Tuesday, June 29, 2010

Significant Moments: Workplace Mobbing and Holocaust Survivors

I began writing "Individual and Mass Behavior in Extreme Situations" in 1940, about a year after I had been set free and moved to the United States. From the moment I arrived in this country, within weeks after liberation, I spoke of the camps to everybody willing to listen, and many more unwilling to do so. Painful as this was because of what it brought back to mind, I did it because I was so full of the experience that it would not be contained. I did it also because I was anxious to force on the awareness of as many people as possible what was going on in Nazi Germany, and out of a feeling of obligation to those who still suffered in the camps. But I met with little success. At that time, nothing was known in the U.S. about the camps, and my story was met with utter disbelief.
Bruno Bettelheim, The Ultimate Limit.
National Socialist Germany seems to have been something new in human affairs. Its roots were old, and the soil was old, but it was a mutant.
Herman Wouk, War and Remembrance.
A plague!
Thomas Mann, Death in Venice.
The Third Reich erupted into history as a surprise. It lasted a mere dozen years. It is gone. Historians, social scientists, political analysts, still stammer and grope in the mountainous ruins of the unprecedented facts about human nature and society that it left behind. Ordinary people prefer to forget it: a nasty twelve-year episode in Europe's decline, best swept under the rug.
Herman Wouk, War and Remembrance.
Before the U.S. was drawn into the war, people did not wish to believe that Germany could do such horrendous things. I was accused of being carried away by my hatred of the Nazis, of engaging in paranoid distortions. I was warned not to spread such lies. I was taken to task for opposite reasons at the same time: that I painted the SS much too black; and that I gave them much too much credit for being intelligent enough to devise and systematically execute such a diabolic system, when everybody knew that they were but stupid madmen. Such reactions only convinced me more of the need to make people aware of the reality of the camps, of what went on in them and the nefarious purposes they served. My hope was that publishing a paper, written as objectively as possible to forestall the accusation that I distorted facts out of personal hatred, might make people listen to what I had to tell. That was my conscious reason for writing "Individual and Mass Behavior in Extreme Situations," which I finished in 1942.

Unfortunately, for well over a year, this paper was rejected by one after another of the psychiatric and psychoanalytic journals to which I sent it, thinking that these were most likely to be willing to print it. The reasons for rejection varied.
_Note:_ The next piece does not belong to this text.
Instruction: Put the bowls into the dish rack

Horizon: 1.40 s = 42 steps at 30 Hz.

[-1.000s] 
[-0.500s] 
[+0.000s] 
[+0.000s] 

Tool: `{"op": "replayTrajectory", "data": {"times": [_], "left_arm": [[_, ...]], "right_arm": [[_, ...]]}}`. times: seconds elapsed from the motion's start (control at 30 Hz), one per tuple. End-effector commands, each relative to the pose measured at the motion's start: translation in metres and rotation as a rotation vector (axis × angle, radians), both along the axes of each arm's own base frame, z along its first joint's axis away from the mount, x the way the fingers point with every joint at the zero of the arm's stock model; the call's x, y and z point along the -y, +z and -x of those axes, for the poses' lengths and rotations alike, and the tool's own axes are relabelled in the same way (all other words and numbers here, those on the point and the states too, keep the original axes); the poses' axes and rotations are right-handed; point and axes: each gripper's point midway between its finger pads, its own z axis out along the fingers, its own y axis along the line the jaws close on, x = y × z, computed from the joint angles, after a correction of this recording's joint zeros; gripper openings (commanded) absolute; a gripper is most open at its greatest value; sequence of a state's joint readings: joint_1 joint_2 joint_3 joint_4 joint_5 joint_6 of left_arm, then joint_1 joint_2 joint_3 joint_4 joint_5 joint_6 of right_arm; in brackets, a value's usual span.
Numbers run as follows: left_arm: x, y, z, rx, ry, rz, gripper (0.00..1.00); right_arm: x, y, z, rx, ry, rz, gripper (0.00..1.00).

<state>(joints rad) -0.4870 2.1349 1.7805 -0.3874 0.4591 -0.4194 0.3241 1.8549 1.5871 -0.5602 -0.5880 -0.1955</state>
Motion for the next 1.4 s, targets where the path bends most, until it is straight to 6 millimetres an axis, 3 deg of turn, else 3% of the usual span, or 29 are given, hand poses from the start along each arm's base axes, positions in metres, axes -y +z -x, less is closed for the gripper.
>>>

Some editors objected because I had not kept written records while in the camps, implicitly revealing that they had not believed a word of what I had written about conditions in the camps. Others refused it because the data were not verifiable, or because the findings could not be replicated. A few came right out and said that both what I claimed were facts and my conclusions were most improbable exaggerations. Some added--probably correctly, as judged by my experience when I tried talking about these matters to professional people—that the article would be too unacceptable to their audiences.
Bruno Bettelheim, The Ultimate Limit.
Certainly it was awkward that I was obliged to publish the results of my inquiries without there being any possibility of other specialists testing and checking them, particularly as those results were of a surprising and by no means gratifying character.
Sigmund Freud, Dora: An Analysis of a Case of Hysteria.

Primo Levi recorded in his book The Drowned and the Saved the following admonishment that an SS guard enjoyed giving to prisoners at a Nazi concentration camp:

"However this war may end, we have won the war against you; none of you will be left to bear witness, but even if someone were to survive, the world will not believe him. There will be perhaps suspicions, discussions, research by historians, but there will be no certainties, because we will destroy the evidence together with you. And even if some proof should remain and some of you survive, people will say the events you describe are too monstrous to be believed: they will say that they are exaggerations of Allied propaganda and will believe us, who will deny everything, and not you. We will be the ones to dictate the history of the camps."

Be that as it may.

Workplace mobbing is a subtle form of job harassment or bullying that can be considered as a 'virus' or a 'cancer' that spreads throughout the workplace via gossip, rumor and unfounded accusations. It is a deliberate attempt to force a person out of their workplace by humiliation, general harassment, emotional abuse and/or terror. Mobbing can be described as being “ganged up on". Mobbing is executed by a leader (who can be a manager, a co-worker, or a subordinate). The leader then rallies others into a systematic and frequent “mob-like” behaviour toward the victim.

The victim of workplace mobbing is likely to be victimized twice: first in the workplace and later. When the victim of mobbing describes his experiences his report, based as it is on subtle harassing acts, will probably be dismissed as a product of paranoia or hypersensitivity.  The world will not believe the report of a mobbing victim. There will be perhaps suspicions and discussions but there will be no certainties.  People will say the events the mobbing victim describes are too trivial to have any meaning: they will say that they are exaggerations.  Those in a position to investigate will believe the mobbers, who will deny everything, and not the victim. The mobbers will be the ones to dictate the narrative of the workplace.